WHAT THE TASK ASKS: For each entry, output its words exactly and leave any picture behind.

[Source records]
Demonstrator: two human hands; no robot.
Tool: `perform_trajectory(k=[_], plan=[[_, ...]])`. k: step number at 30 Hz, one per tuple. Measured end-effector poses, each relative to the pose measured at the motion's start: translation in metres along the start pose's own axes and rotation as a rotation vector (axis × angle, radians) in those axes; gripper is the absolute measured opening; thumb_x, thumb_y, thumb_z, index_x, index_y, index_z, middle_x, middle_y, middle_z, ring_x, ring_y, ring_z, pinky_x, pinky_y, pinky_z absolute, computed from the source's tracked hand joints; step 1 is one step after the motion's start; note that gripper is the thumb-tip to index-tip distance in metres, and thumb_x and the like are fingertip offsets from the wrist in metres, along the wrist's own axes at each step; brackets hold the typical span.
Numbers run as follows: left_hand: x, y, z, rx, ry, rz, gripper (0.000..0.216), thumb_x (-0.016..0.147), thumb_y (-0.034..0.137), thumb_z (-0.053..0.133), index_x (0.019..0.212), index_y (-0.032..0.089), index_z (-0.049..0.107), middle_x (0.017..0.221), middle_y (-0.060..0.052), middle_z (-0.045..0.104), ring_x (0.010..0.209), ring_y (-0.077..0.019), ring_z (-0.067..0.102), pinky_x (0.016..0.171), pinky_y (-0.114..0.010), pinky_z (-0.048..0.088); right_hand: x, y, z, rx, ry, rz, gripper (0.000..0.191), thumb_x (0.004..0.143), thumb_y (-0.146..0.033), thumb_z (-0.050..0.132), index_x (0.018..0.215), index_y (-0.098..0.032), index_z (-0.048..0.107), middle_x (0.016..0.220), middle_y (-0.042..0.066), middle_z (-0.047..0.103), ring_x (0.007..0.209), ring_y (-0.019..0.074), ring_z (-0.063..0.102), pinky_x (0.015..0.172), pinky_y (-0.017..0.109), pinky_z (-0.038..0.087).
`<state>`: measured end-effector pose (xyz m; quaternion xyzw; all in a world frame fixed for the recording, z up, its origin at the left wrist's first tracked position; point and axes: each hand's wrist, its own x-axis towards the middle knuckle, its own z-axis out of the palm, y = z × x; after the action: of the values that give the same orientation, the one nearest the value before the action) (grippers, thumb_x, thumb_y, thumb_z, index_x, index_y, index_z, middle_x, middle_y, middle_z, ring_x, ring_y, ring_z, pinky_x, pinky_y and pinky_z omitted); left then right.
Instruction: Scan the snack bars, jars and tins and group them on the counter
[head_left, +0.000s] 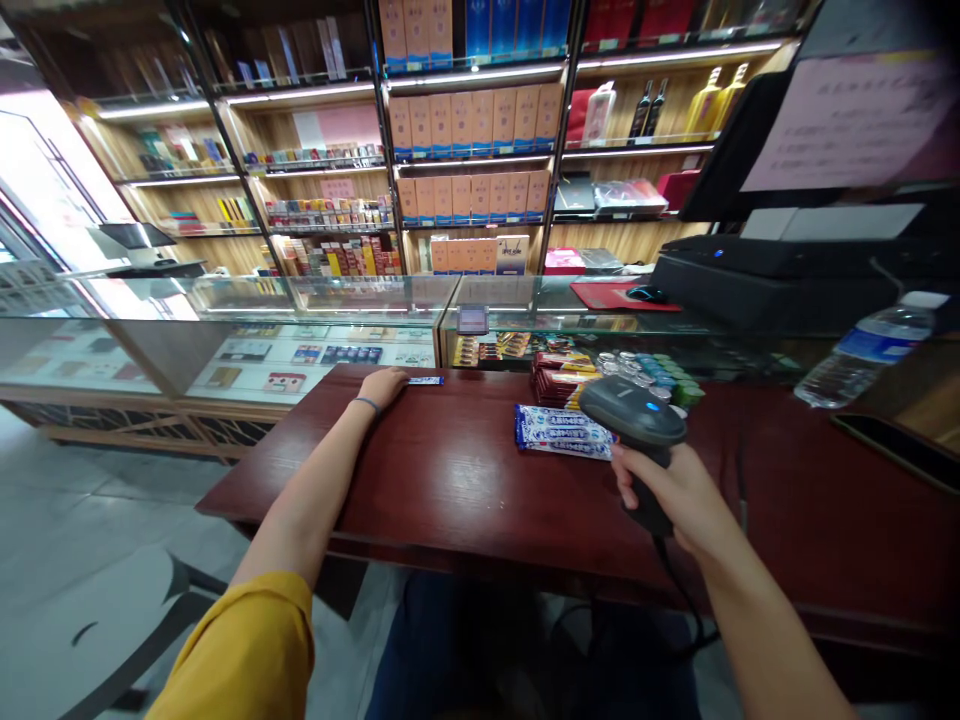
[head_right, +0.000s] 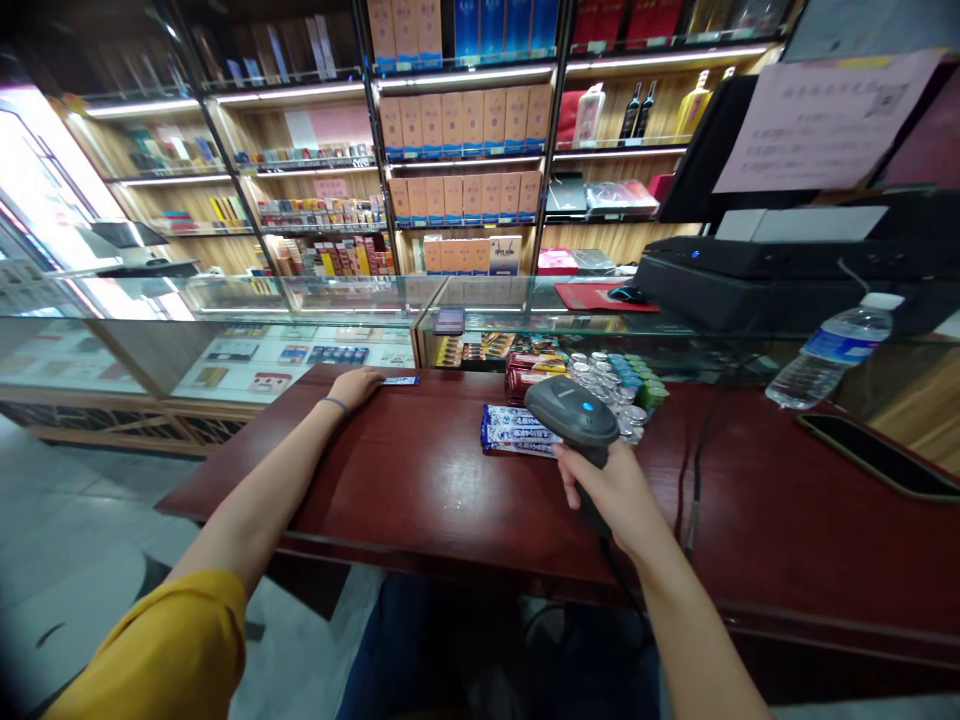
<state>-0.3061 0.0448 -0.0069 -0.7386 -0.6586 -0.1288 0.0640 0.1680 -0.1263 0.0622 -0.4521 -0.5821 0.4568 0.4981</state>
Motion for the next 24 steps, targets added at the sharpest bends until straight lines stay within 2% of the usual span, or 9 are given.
perform_trajectory(k=[8,14,19,24], plan=[[-0.018,0.026,-0.014,0.027,-0.003,-0.057,0.032,0.098,0.035,0.045,0.101,0.022,0.075,0.111,-0.014,0.074,0.100,-0.0273,0.070,0.085,-0.033,0.051,-0.008,-0.006,-0.006,0.017,-0.013,-0.014,0.035,0.081,-0.043,0.078,0.064,-0.020,0.057,0.053,-0.003,0.056,0.039,0.0107,0.050,0.042,0.025,0.039],[-0.016,0.063,-0.037,-0.256,-0.011,-0.119,0.039,0.094,0.039,0.046,0.096,0.018,0.079,0.092,-0.010,0.077,0.087,-0.0258,0.070,0.075,-0.029,0.049,-0.014,-0.005,-0.008,0.024,-0.024,-0.056,0.033,0.084,-0.040,0.074,0.064,-0.020,0.056,0.052,-0.004,0.055,0.039,0.0100,0.049,0.042,0.024,0.038],[-0.015,0.104,-0.064,-0.490,-0.023,-0.047,0.044,0.088,0.049,0.051,0.094,0.016,0.080,0.081,-0.004,0.076,0.075,-0.0201,0.065,0.065,-0.025,0.044,-0.017,-0.001,-0.013,0.022,-0.025,-0.052,0.034,0.082,-0.043,0.076,0.068,-0.021,0.055,0.053,-0.005,0.055,0.039,0.0104,0.050,0.041,0.024,0.038],[-0.015,0.144,-0.080,-0.627,-0.021,0.035,0.052,0.084,0.058,0.054,0.096,0.014,0.080,0.077,-0.003,0.073,0.068,-0.0171,0.060,0.058,-0.024,0.039,-0.023,0.000,-0.017,0.018,-0.037,-0.050,0.034,0.083,-0.044,0.076,0.071,-0.021,0.054,0.052,-0.005,0.056,0.038,0.0103,0.050,0.042,0.024,0.039]])
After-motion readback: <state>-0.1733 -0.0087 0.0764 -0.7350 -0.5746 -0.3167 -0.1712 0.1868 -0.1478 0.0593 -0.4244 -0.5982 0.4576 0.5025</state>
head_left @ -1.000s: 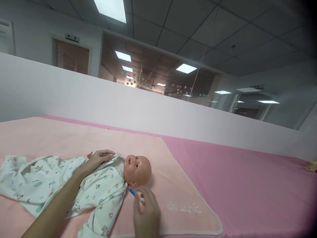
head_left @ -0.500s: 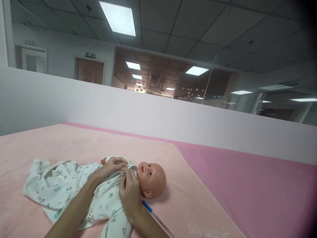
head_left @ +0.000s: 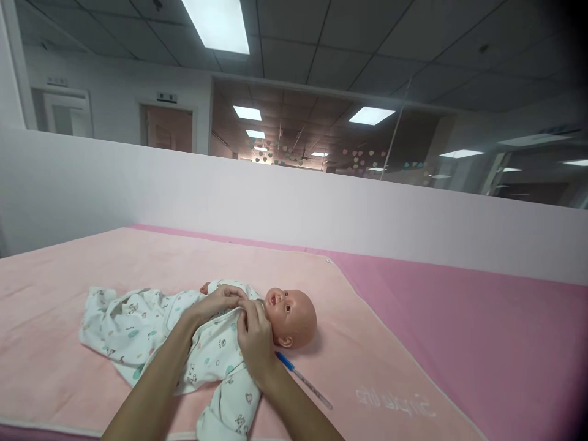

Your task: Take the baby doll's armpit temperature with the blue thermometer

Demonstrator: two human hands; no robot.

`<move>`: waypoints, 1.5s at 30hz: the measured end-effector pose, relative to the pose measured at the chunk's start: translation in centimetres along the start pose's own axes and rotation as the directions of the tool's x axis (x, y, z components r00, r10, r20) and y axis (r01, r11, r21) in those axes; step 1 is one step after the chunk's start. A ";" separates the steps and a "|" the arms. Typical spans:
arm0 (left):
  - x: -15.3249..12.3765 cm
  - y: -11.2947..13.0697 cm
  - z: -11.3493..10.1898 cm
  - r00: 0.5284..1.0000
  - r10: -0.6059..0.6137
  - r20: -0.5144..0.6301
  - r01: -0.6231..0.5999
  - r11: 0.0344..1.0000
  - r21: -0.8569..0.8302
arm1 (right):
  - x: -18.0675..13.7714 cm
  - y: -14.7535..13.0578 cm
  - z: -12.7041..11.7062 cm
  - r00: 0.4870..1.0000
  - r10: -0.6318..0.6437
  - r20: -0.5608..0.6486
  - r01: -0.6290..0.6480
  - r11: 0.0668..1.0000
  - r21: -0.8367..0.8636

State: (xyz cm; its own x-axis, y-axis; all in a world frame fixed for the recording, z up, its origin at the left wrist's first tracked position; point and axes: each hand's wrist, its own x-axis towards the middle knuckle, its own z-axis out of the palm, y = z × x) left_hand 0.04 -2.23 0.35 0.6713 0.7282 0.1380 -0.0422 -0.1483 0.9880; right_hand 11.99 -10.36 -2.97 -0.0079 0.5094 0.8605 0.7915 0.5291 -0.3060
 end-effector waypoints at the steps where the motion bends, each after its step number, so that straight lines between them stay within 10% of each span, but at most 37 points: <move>1: 0.0 0.0 0.0 1.000 0.009 0.015 -0.009 1.000 0.018 | 0.0 0.0 0.0 1.000 0.007 -0.008 -0.007 1.000 0.000; 15: -2.6 0.9 0.4 0.993 0.026 0.113 -0.045 0.984 0.171 | -1.2 -0.4 -0.4 0.990 0.081 0.116 -0.057 0.978 -0.199; 22: -3.0 -0.2 2.3 0.962 0.157 -0.225 -0.076 0.941 0.330 | -2.7 -0.8 -1.4 0.964 0.261 0.039 -0.256 0.960 -0.114; 45: -4.0 -0.9 1.7 0.975 0.115 -0.192 -0.092 0.987 0.129 | -3.2 -1.2 -2.3 0.963 0.269 0.010 -0.269 0.961 0.059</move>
State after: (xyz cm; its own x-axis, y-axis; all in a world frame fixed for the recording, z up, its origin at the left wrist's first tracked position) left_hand -1.34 -6.20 -1.19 0.5075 0.8210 0.2616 -0.0080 -0.2991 0.9542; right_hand 12.42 -14.18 -4.38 0.1990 0.6398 0.7424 0.7267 0.4119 -0.5498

YOUR SOLUTION:
Demonstrator: two human hands; no robot.
Tool: `perform_trajectory(k=[_], plan=[[_, ...]])`. k: step number at 30 Hz, one per tuple. Measured end-effector poses, each relative to the pose measured at the motion's start: translation in metres along the start pose's own axes and rotation as a rotation vector (axis × angle, radians) in those axes; gripper is the absolute measured opening; thumb_x, thumb_y, thumb_z, index_x, index_y, index_z, middle_x, middle_y, middle_z, ring_x, ring_y, ring_z, pinky_x, pinky_y, pinky_z absolute, computed from the source's tracked hand joints; step 1 is one step after the motion's start; note that gripper is the thumb-tip to index-tip distance in metres, and thumb_x and the like are fingertip offsets from the wrist in metres, along the wrist's own axes at each step; brackets hold the typical span.
Numbers run as follows: left_hand: x, y, z, rx, ry, rz, gripper (0.000..0.216), thumb_x (-0.016..0.147), thumb_y (-0.034..0.137), thumb_z (-0.053..0.133), index_x (0.019..0.212), index_y (-0.032..0.089), index_z (-0.049..0.107), middle_x (0.017..0.221), middle_y (-0.060..0.052), middle_z (-0.045..0.104), ring_x (0.010..0.209), ring_y (-0.077..0.019), ring_z (-0.067..0.102), pinky_x (0.016..0.171), pinky_y (-0.114..0.010), pinky_z (-0.048..0.088); right_hand: x, y, z, rx, ry, rz, gripper (0.000..0.191), thumb_x (0.004..0.143), thumb_y (-0.146..0.033), thumb_z (-0.050..0.132), index_x (0.018..0.215), index_y (-0.098..0.032), index_z (-0.048..0.107), middle_x (0.016..0.220), middle_y (-0.042..0.066), middle_z (-0.047..0.103), ring_x (0.007..0.209), ring_y (-0.019..0.074), ring_z (-0.063..0.102), pinky_x (0.015..0.172), pinky_y (-0.017..0.109), pinky_z (-0.038..0.087).
`<state>`: measured end-effector pose (xyz m; quaternion xyzw; all in a world frame fixed for the recording, z up, its origin at the left wrist's first tracked position; point and axes: each hand's wrist, its own x-axis towards the middle knuckle, its own z-axis out of the palm, y = z × x; after the action: of the values that give the same orientation, the one nearest the value before the action) (grippers, thumb_x, thumb_y, thumb_z, index_x, index_y, index_z, middle_x, middle_y, middle_z, ring_x, ring_y, ring_z, pinky_x, pinky_y and pinky_z omitted); left then right.
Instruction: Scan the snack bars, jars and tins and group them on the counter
[head_left, +0.000s] 
[head_right, +0.000s] 
<state>-0.3061 0.0448 -0.0069 -0.7386 -0.6586 -0.1288 0.0640 0.1680 -0.1263 0.0622 -0.4521 -0.5821 0.4568 0.4981</state>
Motion for the next 24 steps, targets added at the sharpest bends until straight lines stay within 2% of the usual span, or 9 are given.
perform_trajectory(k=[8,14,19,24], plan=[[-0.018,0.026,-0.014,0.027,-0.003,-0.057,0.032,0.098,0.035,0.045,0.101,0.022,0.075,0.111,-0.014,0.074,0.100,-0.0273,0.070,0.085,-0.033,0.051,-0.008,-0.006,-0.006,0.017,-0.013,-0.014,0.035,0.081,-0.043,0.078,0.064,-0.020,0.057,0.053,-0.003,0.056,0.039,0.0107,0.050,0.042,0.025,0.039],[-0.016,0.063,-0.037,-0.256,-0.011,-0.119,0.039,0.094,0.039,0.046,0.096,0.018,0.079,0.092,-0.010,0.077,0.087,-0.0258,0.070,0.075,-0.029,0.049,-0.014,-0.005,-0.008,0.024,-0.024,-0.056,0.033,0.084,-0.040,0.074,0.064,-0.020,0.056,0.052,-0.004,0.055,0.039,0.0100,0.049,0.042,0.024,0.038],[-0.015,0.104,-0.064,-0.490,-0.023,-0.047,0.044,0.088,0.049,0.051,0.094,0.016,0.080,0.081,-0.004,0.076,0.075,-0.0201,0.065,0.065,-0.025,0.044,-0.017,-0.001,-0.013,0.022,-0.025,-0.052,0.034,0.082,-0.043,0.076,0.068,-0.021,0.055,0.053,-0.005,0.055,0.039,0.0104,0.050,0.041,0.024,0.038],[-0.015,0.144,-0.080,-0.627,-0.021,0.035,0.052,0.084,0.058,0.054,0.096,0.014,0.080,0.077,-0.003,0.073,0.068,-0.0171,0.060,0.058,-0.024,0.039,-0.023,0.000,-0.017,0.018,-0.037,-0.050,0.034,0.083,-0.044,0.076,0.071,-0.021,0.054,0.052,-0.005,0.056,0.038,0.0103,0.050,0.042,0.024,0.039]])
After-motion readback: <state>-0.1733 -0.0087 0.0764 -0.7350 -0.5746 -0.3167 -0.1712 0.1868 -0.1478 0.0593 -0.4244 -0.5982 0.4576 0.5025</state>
head_left @ -1.000s: 
head_left @ -0.500s: 
head_left @ +0.000s: 

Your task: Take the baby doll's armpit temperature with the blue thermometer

Demonstrator: two human hands; no robot.

`<move>`: waypoints, 1.5s at 30hz: the measured end-effector pose, relative to the pose measured at the chunk's start: translation in centimetres along the start pose's own axes and rotation as the directions of the tool's x axis (x, y, z components r00, r10, r20) and y axis (r01, r11, r21) in those axes; step 1 is one step after the chunk's start. A ";" separates the steps and a "|" the arms. Typical spans:
arm0 (left):
  - x: -15.3249..12.3765 cm
  - y: -11.2947..13.0697 cm
  - z: -11.3493..10.1898 cm
  - r00: 0.5284..1.0000
  - r10: -0.6059..0.6137
  - r20: -0.5144..0.6301
  - r01: -0.6231..0.5999
  - r11: 0.0344..1.0000
  - r21: -0.8569..0.8302
arm1 (right):
  - x: -18.0675..13.7714 cm
  - y: -14.7535..13.0578 cm
  - z: -12.7041..11.7062 cm
  - r00: 0.4870..1.0000
  - r10: -0.6318..0.6437
  - r20: -0.5608..0.6486
  - r01: -0.6290..0.6480
  - r11: 0.0668..1.0000
  - r21: -0.8367..0.8636

State: (xyz cm; its own x-axis, y-axis; all in a world frame fixed for the recording, z up, its origin at the left wrist's first tracked position; point and axes: each hand's wrist, its own x-axis towards the middle knuckle, its own z-axis out of the palm, y = z × x) left_hand 0.04 -2.23 0.35 0.6713 0.7282 0.1380 -0.0422 -0.1483 0.9880; right_hand 11.99 -10.36 -2.97 -0.0079 0.5094 0.8605 0.7915 0.5291 -0.3060
 end-effector waypoints at the steps where the motion bends, each after its step number, so that straight lines between them stay within 10% of each span, but at most 37 points: <move>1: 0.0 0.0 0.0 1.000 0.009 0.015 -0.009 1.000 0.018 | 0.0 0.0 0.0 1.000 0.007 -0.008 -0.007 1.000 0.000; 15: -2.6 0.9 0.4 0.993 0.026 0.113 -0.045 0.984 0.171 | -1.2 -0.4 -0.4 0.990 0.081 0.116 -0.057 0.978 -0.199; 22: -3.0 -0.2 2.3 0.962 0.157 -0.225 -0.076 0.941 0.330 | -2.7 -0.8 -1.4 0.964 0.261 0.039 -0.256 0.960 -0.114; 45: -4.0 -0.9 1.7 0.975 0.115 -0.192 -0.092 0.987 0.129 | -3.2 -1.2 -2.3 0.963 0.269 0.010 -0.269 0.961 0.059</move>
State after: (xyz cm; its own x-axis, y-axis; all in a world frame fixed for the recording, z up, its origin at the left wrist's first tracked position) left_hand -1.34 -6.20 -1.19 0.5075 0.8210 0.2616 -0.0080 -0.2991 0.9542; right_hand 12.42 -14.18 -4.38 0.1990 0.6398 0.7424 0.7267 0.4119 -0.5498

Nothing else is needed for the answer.